What is it like for a girl in the "Rat Race" who has her horse on her brain? Find out below;


8:00 am Get up and get ready for work. Think about if it's too warm for Tasha's blanket today. Realize that it isn't and be thankfull the stable manager left it on her.

9:00 am Arrive at work, get a cup of coffee and check my email

9:15 am Answer all email for the a.m., including passing on the funny ones to friends, and the horsey ones to my stablemates

9: 17 am Think about Tasha

9:20 am Check weather online to see if weekend will be clear in order to ride

10:00 am Text message the stable manager to see when the farrier is due out next.

10:30 am Meet with clients. Think about lungeing Tasha

11:30 am Log on to The Horse Forum

12:00 pm Watch freestyle dressage videos from Devon

12:05 pm Wonder if I'll ever ride dressage at Devon

12:06 pm Google FEI dressage instructors in my area

12:10 pm Eat lunch while looking at new tack online

1:00 pm Think about grooming Tasha

1:30 pm Tell my co-workers something funny that Tasha did last week

2:00 - 3:30 pm Boss is in the office, must make a sincere effort to really work, or at least look like I'm really working. Think about bathing Tasha

3:45 pm Minimize the Dover Saddlery screen on my computer when my boss comes into my office for "status chat".

4:00 pm Go back to the reviews on the saddle I'm thinking about purchasing

4:15 pm Decide to wait on saddle, but find a fun looking saddle pad that would "look cute" on Tasha. 

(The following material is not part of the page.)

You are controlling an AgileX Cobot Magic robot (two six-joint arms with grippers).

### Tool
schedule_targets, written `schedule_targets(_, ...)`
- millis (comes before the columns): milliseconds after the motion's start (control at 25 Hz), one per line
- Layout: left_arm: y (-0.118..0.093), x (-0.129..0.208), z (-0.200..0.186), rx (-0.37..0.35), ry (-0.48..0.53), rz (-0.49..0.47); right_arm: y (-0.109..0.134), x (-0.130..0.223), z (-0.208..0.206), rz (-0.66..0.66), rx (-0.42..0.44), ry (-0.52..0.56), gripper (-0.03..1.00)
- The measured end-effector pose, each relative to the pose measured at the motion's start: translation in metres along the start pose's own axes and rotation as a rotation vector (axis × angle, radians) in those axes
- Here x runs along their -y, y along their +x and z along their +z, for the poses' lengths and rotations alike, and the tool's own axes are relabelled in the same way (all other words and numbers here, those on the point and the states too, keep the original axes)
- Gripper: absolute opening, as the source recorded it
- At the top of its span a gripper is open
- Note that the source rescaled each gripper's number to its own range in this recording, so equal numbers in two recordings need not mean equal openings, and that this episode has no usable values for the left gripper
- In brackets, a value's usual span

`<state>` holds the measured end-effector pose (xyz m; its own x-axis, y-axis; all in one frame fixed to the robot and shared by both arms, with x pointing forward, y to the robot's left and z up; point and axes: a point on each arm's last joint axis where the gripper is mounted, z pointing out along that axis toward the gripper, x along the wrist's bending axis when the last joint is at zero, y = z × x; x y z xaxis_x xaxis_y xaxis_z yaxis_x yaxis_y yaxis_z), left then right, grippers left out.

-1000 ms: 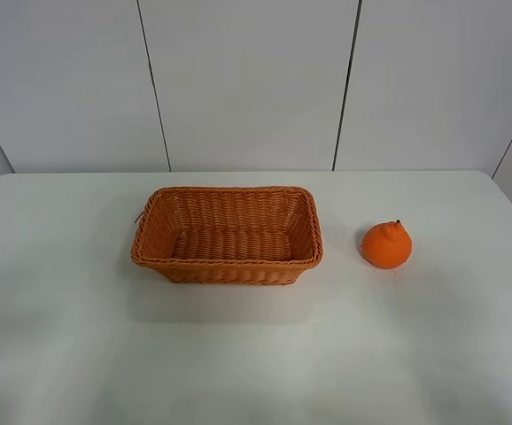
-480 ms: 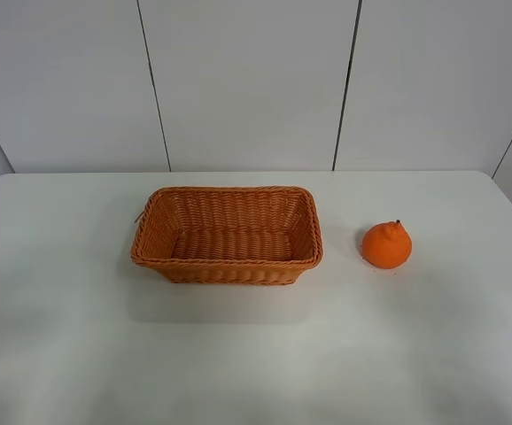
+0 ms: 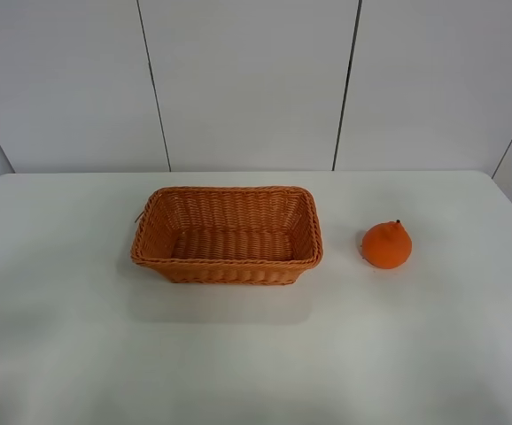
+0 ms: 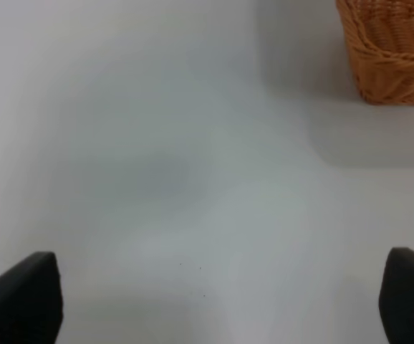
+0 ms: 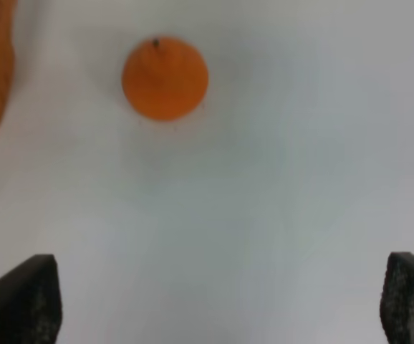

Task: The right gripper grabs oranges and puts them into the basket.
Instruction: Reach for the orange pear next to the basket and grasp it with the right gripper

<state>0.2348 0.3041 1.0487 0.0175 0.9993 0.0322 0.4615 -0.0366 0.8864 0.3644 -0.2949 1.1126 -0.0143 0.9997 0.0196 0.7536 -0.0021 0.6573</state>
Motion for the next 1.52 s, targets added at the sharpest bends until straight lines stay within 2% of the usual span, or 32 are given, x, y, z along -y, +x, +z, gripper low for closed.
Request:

4:20 pm Decide to buy it and pull out mastercard

4:30 pm Remember I have to be in Court in the morning and gather all things needed and review. Think about Tasha.

5:00 pm Make a b-line for the door after a "hard day" and decide to ride.

6:00 pm At the stable, cell phone off and I am in the saddle.

6:05 pm Enter the ring and begin to think about the fact that I'm behind in my work at the office.

6:06 pm Contemplate why that is???


----------